(Assigned task): Reproduce exactly the lines that run from the start of the records below to the line with "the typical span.", inclusive.

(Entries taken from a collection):
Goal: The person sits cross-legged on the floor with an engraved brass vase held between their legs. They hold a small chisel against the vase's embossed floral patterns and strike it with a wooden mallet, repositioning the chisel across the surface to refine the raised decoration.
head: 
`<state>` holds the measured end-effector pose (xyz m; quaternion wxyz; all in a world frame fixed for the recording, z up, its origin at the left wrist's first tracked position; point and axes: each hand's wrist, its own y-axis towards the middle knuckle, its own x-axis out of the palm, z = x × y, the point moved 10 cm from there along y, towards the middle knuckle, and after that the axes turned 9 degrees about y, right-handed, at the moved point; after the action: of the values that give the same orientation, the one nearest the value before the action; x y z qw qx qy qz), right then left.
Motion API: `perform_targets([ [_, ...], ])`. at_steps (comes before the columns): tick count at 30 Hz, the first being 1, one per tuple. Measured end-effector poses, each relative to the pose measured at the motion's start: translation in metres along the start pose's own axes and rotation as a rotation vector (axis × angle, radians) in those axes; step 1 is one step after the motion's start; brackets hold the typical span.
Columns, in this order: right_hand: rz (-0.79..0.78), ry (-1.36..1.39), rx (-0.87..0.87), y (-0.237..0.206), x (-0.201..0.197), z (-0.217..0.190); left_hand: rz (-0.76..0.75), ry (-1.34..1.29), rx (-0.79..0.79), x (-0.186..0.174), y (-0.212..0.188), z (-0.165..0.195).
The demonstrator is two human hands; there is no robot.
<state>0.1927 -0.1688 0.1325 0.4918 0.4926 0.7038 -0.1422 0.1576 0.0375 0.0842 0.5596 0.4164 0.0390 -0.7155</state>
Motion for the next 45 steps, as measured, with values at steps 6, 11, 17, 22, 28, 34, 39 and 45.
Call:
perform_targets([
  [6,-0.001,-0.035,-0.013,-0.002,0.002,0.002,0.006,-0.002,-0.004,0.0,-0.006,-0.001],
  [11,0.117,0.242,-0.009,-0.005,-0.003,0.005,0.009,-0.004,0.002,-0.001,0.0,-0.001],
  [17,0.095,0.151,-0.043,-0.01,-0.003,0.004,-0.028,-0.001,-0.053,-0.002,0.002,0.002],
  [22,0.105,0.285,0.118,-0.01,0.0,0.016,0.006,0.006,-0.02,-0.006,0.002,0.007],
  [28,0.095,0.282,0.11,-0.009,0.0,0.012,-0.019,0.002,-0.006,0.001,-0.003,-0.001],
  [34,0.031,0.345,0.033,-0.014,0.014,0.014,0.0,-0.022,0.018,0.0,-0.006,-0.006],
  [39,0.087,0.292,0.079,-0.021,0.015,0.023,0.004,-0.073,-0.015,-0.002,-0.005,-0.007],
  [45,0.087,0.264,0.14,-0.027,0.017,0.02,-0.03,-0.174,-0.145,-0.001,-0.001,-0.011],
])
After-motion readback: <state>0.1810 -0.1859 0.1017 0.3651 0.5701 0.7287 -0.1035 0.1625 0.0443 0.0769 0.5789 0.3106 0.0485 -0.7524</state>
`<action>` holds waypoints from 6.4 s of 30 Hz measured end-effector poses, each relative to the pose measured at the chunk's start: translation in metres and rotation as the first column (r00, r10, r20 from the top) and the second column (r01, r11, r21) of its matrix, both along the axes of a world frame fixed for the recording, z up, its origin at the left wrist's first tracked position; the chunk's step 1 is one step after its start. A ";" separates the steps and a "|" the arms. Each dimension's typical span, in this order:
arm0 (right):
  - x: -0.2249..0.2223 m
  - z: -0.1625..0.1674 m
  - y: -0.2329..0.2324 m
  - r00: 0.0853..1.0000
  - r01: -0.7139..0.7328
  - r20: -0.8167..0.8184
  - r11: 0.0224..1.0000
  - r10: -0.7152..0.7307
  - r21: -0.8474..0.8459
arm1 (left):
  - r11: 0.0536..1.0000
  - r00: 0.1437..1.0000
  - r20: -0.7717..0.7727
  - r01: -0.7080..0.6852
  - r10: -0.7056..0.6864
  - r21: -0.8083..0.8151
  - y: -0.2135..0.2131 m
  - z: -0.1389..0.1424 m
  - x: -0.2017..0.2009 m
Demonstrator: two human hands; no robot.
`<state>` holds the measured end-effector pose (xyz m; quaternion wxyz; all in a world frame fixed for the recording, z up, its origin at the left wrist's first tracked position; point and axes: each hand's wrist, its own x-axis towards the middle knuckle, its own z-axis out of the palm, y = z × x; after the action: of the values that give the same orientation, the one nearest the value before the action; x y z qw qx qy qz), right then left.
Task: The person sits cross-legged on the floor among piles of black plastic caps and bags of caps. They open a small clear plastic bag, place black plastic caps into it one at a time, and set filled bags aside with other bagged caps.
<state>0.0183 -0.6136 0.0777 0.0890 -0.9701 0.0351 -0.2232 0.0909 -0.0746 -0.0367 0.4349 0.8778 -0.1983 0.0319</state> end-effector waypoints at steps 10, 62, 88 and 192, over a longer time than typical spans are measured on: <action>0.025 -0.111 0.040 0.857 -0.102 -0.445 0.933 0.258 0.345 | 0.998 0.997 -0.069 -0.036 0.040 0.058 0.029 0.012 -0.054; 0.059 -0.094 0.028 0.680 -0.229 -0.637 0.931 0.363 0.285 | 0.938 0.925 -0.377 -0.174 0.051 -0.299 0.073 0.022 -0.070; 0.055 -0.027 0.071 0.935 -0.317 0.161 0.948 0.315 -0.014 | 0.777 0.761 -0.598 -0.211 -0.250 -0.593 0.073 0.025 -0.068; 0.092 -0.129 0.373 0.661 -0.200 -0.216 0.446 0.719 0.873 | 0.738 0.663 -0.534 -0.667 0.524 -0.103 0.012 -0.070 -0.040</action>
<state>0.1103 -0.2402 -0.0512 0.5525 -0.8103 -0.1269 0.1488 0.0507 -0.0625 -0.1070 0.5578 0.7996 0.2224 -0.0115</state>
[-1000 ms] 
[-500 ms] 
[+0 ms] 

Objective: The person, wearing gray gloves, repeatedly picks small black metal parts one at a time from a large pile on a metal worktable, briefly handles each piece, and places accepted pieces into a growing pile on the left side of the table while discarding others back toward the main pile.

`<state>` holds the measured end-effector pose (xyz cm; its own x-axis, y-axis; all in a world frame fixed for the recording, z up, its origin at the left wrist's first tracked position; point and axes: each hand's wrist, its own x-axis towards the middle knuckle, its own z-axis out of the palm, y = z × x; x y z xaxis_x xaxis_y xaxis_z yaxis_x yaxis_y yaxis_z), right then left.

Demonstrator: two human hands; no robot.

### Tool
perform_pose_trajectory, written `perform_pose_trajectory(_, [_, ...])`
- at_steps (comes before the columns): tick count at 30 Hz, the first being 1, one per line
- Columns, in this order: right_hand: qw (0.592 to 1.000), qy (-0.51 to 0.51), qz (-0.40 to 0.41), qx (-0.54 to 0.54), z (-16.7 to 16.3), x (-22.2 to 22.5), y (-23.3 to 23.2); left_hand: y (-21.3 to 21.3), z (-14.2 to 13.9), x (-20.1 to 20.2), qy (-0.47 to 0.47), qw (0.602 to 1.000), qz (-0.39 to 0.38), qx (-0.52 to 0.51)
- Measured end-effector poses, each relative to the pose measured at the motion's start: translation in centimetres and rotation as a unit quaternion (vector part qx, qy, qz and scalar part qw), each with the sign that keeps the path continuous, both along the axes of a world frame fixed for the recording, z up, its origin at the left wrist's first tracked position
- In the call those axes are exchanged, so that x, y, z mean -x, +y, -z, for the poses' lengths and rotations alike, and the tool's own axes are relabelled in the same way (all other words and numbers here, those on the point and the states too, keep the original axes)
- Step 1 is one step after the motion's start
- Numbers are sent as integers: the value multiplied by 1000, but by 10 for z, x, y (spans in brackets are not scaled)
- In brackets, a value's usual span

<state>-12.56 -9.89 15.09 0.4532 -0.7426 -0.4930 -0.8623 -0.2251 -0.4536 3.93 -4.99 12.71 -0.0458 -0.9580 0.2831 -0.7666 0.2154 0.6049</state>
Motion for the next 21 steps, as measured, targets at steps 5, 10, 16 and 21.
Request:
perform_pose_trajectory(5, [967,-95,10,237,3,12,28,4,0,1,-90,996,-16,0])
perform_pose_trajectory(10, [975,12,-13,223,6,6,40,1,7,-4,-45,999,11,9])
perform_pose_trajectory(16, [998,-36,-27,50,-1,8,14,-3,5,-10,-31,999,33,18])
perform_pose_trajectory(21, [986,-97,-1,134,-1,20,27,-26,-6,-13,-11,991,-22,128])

(Answer space):
Goal: The person sits cross-legged on the floor with an engraved brass vase held between their legs. They hold a small chisel against the vase's embossed floral patterns and strike it with a wooden mallet, repositioning the chisel across the surface to refine the raised decoration.
head: 
`<state>` holds the measured end-effector pose (xyz m; quaternion wxyz; all in a world frame fixed for the recording, z up, its origin at the left wrist's first tracked position; point and axes: each hand's wrist, its own y-axis towards the middle knuckle, its own x-axis out of the palm, z = x × y, the point moved 10 cm from there along y, towards the middle knuckle, and after that the axes turned 9 degrees about y, right-handed, at the moved point; after the action: of the values that give the same orientation, the one nearest the value before the action; x y z qw qx qy qz), right then left.
Motion API: `perform_targets([ [_, ...], ])`. at_steps (comes before the columns): tick count at 30 Hz, the first being 1, one per tuple. Measured end-effector poses, each relative to the pose measured at the motion's start: translation in metres along the start pose's own axes and rotation as a rotation vector (axis × angle, radians) in those axes; step 1 is one step after the motion's start; brackets hold the typical span.

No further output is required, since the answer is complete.